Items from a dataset
··········

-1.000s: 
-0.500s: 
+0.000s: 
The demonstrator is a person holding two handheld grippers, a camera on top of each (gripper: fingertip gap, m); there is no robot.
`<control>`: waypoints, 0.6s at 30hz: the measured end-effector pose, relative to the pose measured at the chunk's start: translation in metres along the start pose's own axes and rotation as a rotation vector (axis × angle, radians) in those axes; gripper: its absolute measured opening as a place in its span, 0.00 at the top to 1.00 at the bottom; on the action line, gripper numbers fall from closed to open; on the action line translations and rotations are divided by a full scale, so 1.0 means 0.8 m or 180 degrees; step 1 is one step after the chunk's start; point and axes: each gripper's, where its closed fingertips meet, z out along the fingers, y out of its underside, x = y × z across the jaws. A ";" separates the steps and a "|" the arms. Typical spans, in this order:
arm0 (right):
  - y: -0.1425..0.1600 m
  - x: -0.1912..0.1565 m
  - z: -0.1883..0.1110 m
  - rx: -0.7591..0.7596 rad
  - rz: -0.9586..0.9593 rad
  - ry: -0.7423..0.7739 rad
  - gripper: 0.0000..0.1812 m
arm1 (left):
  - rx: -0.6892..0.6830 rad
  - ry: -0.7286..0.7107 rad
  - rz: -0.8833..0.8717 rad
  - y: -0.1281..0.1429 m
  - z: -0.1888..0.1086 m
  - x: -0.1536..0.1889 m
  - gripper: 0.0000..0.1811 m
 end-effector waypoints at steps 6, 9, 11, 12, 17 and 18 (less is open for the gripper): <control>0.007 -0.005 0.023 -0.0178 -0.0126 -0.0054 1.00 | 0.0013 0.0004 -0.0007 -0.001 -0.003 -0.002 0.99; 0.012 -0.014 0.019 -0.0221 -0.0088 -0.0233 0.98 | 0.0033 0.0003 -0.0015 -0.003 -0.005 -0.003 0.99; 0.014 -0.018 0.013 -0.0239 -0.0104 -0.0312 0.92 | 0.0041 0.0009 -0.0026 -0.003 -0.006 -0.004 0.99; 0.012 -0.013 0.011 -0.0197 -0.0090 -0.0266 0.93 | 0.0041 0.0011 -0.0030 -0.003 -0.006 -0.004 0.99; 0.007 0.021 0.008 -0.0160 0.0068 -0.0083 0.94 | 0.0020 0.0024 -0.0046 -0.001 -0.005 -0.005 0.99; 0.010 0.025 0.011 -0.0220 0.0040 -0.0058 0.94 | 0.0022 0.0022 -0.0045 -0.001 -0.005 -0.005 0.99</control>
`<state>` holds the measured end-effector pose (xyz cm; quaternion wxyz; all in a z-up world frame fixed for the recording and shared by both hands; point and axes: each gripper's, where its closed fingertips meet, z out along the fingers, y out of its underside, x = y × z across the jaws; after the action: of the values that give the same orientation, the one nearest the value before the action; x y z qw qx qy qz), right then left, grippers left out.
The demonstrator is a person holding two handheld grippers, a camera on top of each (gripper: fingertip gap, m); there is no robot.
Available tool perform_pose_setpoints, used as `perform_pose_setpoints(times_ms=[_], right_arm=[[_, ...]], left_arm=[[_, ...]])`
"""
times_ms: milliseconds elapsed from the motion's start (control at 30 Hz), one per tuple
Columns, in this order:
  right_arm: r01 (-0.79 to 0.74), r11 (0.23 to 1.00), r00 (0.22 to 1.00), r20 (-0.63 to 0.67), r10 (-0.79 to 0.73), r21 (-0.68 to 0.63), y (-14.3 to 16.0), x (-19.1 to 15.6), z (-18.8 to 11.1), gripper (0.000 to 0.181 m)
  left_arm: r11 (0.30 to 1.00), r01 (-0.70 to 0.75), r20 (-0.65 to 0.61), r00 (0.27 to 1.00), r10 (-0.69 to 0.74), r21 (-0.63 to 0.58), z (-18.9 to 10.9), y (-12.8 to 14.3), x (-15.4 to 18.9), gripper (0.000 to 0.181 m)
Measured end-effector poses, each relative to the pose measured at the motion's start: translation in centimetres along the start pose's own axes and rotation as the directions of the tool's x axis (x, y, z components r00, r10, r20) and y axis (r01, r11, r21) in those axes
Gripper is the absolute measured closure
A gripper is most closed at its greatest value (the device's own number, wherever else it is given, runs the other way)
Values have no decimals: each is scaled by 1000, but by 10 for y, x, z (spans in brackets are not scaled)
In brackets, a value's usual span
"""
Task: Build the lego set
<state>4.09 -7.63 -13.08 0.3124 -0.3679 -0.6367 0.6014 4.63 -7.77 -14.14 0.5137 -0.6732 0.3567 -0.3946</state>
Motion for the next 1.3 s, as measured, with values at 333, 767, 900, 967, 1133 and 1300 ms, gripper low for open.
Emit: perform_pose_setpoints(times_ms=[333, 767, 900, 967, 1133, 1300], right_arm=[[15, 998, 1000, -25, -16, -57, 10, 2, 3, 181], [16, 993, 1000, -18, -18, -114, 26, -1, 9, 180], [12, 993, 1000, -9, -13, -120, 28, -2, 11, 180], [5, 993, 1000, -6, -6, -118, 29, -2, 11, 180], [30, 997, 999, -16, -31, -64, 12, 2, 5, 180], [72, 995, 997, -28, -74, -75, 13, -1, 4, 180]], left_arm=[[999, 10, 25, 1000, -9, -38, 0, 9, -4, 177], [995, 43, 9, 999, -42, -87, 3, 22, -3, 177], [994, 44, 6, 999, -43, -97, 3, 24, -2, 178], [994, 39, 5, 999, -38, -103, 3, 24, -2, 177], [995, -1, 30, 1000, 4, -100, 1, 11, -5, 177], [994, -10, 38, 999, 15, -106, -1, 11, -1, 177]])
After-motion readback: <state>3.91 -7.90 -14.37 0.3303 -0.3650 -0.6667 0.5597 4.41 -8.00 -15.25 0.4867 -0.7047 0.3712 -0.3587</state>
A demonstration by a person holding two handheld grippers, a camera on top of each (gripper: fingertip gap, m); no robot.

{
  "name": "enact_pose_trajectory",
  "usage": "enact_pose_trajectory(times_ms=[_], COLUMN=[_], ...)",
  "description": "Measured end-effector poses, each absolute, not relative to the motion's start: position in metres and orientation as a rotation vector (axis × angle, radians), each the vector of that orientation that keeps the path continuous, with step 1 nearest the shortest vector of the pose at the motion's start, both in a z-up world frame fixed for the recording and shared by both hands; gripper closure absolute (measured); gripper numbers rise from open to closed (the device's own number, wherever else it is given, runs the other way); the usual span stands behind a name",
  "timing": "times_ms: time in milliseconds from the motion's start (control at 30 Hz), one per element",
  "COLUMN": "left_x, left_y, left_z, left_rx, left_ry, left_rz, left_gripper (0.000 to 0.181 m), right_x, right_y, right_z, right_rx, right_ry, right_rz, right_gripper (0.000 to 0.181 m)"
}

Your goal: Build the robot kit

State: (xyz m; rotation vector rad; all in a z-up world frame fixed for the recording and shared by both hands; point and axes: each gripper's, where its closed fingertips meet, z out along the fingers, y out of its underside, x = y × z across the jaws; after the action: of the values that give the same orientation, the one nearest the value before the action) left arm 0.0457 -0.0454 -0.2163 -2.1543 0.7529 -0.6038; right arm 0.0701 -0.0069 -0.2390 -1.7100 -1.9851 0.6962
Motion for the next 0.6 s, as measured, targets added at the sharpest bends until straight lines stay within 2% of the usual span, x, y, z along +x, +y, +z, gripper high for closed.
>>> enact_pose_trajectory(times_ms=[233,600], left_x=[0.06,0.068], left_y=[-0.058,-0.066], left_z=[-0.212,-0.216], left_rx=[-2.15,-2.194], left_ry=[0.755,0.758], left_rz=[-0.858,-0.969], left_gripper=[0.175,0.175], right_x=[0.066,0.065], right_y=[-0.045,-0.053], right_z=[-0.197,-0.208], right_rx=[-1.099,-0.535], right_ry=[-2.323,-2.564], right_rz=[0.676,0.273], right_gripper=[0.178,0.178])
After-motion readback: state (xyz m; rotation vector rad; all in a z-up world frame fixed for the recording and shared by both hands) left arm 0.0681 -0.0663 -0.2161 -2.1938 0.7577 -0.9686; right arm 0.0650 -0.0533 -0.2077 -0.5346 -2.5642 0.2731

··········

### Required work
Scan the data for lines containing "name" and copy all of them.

### Task output
  "name": "enact_pose_trajectory",
  "description": "Measured end-effector poses, each absolute, not relative to the motion's start: position in metres and orientation as a rotation vector (axis × angle, radians), each the vector of that orientation that keeps the path continuous, with step 1 nearest the shortest vector of the pose at the motion's start, both in a z-up world frame fixed for the recording and shared by both hands; gripper closure absolute (measured); gripper numbers rise from open to closed (the device's own number, wherever else it is given, runs the other way); the usual span stands behind a name",

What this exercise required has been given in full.